What do icebergs and ducks have in common with Elasticsearch solutions? Basically, that what you see is the attractive bit, but that there's an awful lot more going on under the surface.
Kibana is a really lovely piece of software to use, making it easy to handle big data and create attractive visualisations. Elasticsearch is an advanced and flexible search tool. But the trouble is, in order to enjoy Kibana and Elasticsearch, you need to have Logstash.

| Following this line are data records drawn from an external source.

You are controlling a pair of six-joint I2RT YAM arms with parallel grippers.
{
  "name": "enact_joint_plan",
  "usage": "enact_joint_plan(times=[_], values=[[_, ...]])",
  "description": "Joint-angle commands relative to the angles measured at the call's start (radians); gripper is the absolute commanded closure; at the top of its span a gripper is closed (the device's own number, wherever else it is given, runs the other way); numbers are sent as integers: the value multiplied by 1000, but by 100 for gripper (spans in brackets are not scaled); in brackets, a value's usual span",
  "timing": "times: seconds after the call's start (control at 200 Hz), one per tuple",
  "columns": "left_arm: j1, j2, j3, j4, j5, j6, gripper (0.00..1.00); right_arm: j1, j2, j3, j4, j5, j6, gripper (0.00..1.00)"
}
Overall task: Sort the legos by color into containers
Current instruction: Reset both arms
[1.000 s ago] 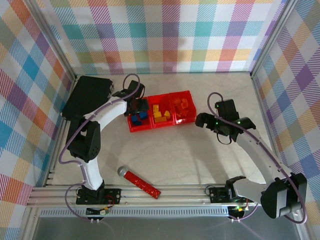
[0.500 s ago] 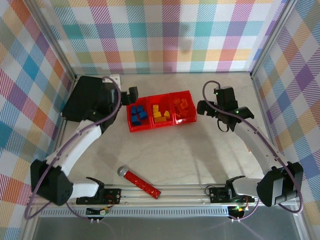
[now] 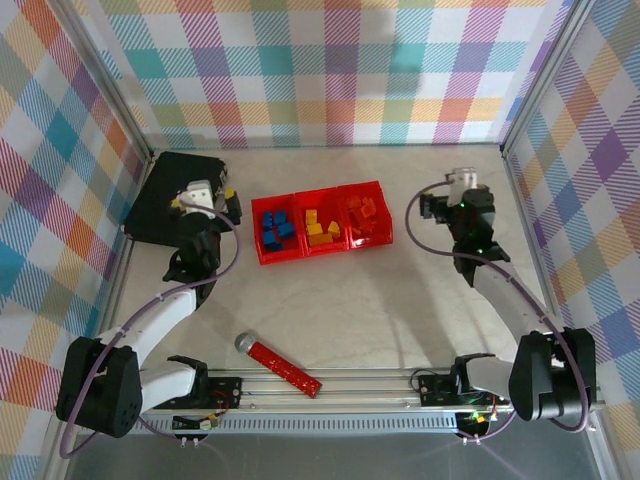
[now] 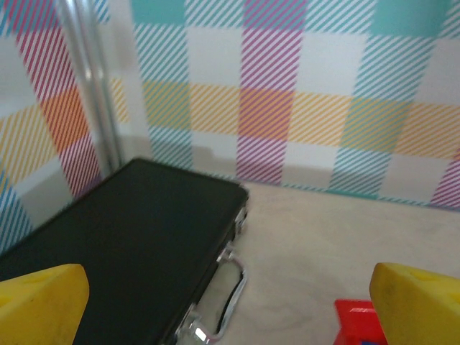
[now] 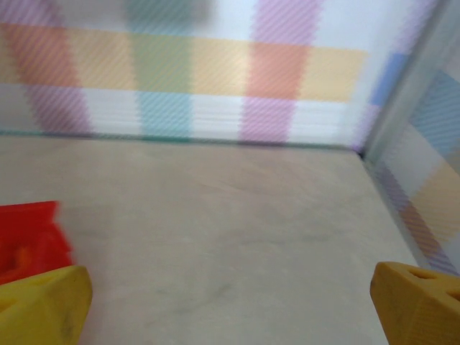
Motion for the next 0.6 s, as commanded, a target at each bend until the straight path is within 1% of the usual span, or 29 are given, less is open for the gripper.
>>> enact_joint_plan(times=[0.0,0.085,0.12,0.15,0.175,0.205,0.26,0.3,0.39,0.41,0.43,0.445,0.455,0.525,0.565,0.595], values=[[14,-32,-54,75,20,-106,0,-64,28,-97,128,-28,118,1],[14,-45,-77,56,21,-103,0,-71,111,-160,219,-54,159,1],[14,-47,-83,48,20,-98,0,-72,144,-149,243,-76,201,1],[15,-47,-85,39,13,-96,0,-70,152,-130,210,-145,185,1],[15,-47,-87,33,12,-96,0,-68,166,-123,224,-205,161,1],[15,-47,-88,25,15,-96,0,-62,177,-105,205,-240,144,1],[15,-47,-94,21,27,-98,0,-44,169,-94,160,-243,122,1],[14,-47,-104,21,35,-99,0,-37,143,-125,152,-253,85,1],[14,-36,-140,49,40,-112,0,-37,122,-246,216,-193,86,1],[15,-32,-148,61,38,-116,0,-36,128,-264,258,-184,88,1],[14,-24,-157,74,39,-116,0,-33,112,-261,233,-182,83,1],[14,-19,-163,81,44,-115,0,-34,101,-264,214,-208,75,1],[13,-15,-165,85,45,-114,0,-34,101,-273,224,-222,71,1],[14,16,-177,112,45,-96,0,-33,164,-314,441,-241,87,1],[15,44,-183,141,40,-81,0,-32,236,-308,498,-244,80,1],[14,68,-187,165,40,-66,0,-32,325,-307,573,-240,82,1]])
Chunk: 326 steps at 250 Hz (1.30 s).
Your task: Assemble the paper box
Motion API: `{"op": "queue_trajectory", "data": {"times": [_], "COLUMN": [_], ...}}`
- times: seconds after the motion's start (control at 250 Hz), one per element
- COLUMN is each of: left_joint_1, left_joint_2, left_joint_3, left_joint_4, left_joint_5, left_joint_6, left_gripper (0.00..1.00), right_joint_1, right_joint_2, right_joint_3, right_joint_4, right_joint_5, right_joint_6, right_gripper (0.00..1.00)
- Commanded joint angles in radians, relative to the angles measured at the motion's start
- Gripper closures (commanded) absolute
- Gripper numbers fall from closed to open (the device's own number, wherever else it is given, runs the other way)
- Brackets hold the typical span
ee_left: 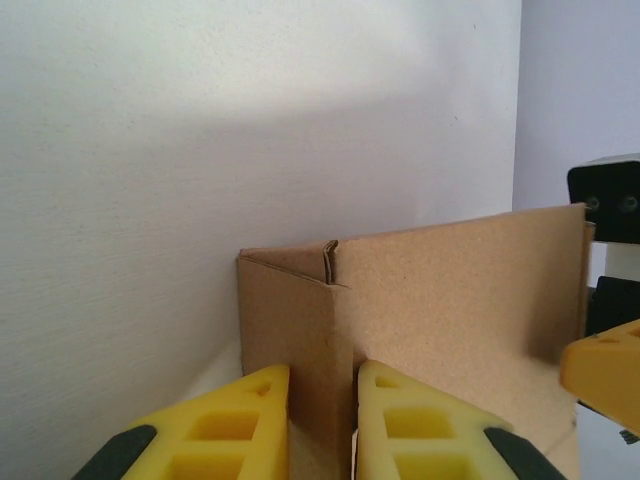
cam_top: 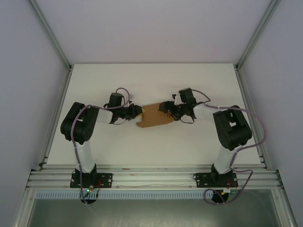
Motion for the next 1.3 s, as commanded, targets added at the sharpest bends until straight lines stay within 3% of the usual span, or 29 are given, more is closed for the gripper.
{"op": "queue_trajectory", "data": {"times": [0.0, 0.088, 0.164, 0.268, 0.308, 0.392, 0.404, 0.512, 0.624, 0.827, 0.891, 1.063, 1.299], "left_joint_1": [0.004, 0.003, 0.003, 0.003, 0.003, 0.002, 0.003, 0.002, -0.027, -0.217, -0.246, -0.261, -0.295], "left_joint_2": [0.006, -0.003, -0.048, -0.094, -0.118, -0.173, -0.182, -0.251, -0.306, -0.353, -0.335, -0.287, -0.254], "left_joint_3": [-0.002, 0.015, 0.049, 0.103, 0.122, 0.168, 0.174, 0.216, 0.303, 0.415, 0.450, 0.524, 0.547], "left_joint_4": [-0.010, 0.016, 0.001, -0.051, -0.074, -0.169, -0.181, -0.288, -0.504, -0.867, -0.919, -1.030, -1.109], "left_joint_5": [-0.014, -0.017, -0.028, -0.057, -0.070, -0.116, -0.121, -0.113, -0.086, -0.374, -0.429, -0.448, -0.486], "left_joint_6": [0.033, 0.034, 0.047, 0.093, 0.122, 0.227, 0.246, 0.435, 0.723, 1.236, 1.289, 1.398, 1.557], "left_gripper": [0.78, 0.73, 0.69, 0.57, 0.46, 0.02, 0.01, 0.00, 0.00, 0.00, 0.00, 0.00, 0.00], "right_joint_1": [-0.006, -0.006, -0.005, -0.010, -0.007, -0.008, -0.009, -0.020, -0.057, -0.118, -0.116, -0.122, -0.122], "right_joint_2": [-0.006, -0.028, -0.052, -0.088, -0.101, -0.124, -0.129, -0.155, -0.150, -0.038, -0.021, -0.015, -0.027], "right_joint_3": [0.009, 0.008, 0.003, 0.015, 0.024, 0.047, 0.048, 0.061, 0.101, 0.181, 0.184, 0.206, 0.156], "right_joint_4": [0.170, 0.178, 0.167, 0.106, 0.061, -0.026, -0.034, -0.075, -0.181, -0.294, -0.279, -0.314, -0.147], "right_joint_5": [-0.101, -0.109, -0.102, -0.071, -0.050, -0.010, -0.005, 0.018, 0.015, -0.223, -0.257, -0.276, -0.312], "right_joint_6": [0.094, 0.106, 0.106, 0.105, 0.097, 0.080, 0.082, 0.154, 0.322, 0.680, 0.728, 0.776, 0.968], "right_gripper": [0.37, 0.46, 0.47, 0.49, 0.51, 0.52, 0.52, 0.53, 0.56, 0.66, 0.65, 0.63, 0.63]}}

Don't get us wrong - Logstash is a great piece of software too. But one of the things that makes it so great is that it's very flexible, so it's able to cope with a wide variety of systems and configurations. And as every software engineer knows, "flexible enough to cope with almost any configuration" tends to mean "fiddly and frustrating to get all the options exactly right for the specific configuration that you actually have". Logstash can be a real memory hog if it is not set up right, and its numerous plug-ins don't always work nicely with one another.
More or less everyone (http://blog.scottlogic.com/2014/12/19/elk-3-things-i-wish-id-known.html) who has installed (http://engineering.chartbeat.com/2015/05/26/logstash-deployment-and-scaling-tips) ELK stack seems to have written a blog post detailing all the things that they learned during the process. This is not to criticise these blogs - they have a lot of good tips and we're glad they got their system working - but it seems to us that they're missing the big picture here. The big picture in question being that this is exactly what SaaS is for; if you go for an SaaS ELK stack solution, you don't have to worry about these issues.